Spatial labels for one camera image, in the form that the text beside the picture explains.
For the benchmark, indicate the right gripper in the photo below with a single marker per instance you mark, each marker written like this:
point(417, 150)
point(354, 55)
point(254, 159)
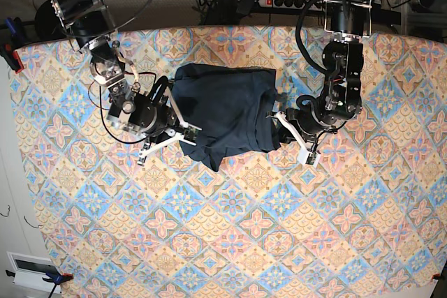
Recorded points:
point(146, 114)

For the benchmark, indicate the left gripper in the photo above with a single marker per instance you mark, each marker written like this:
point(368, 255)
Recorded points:
point(307, 119)

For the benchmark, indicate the dark navy t-shirt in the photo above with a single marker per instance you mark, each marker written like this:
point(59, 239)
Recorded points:
point(231, 106)

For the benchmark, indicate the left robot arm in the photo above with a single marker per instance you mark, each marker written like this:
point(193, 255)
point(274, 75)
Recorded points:
point(342, 60)

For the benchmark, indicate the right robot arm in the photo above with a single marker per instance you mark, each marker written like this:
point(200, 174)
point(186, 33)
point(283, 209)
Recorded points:
point(90, 23)

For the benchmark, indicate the colourful patterned tablecloth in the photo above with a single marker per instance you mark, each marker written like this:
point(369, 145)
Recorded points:
point(369, 219)

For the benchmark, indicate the white power strip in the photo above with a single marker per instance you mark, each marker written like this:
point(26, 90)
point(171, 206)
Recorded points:
point(283, 4)

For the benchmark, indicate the upper left table clamp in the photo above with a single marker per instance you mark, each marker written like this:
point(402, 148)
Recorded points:
point(17, 39)

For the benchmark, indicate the table clamp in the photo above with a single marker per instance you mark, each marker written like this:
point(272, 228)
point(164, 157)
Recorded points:
point(56, 278)
point(438, 277)
point(17, 39)

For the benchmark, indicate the lower left table clamp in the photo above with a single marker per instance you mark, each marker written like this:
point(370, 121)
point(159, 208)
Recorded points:
point(56, 278)

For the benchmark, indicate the white floor vent box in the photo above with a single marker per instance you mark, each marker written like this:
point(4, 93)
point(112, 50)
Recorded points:
point(29, 271)

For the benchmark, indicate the lower right table clamp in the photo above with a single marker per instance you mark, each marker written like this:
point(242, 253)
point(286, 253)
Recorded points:
point(438, 277)

++++++++

Work required:
Go through the records above and copy every line with the word "gripper".

Final answer:
For the benchmark, indicate the right gripper in the photo below with a single marker per instance you mark, each marker written like this:
For the benchmark, indicate the left gripper in the photo above with a single marker per instance you mark, each marker written like this:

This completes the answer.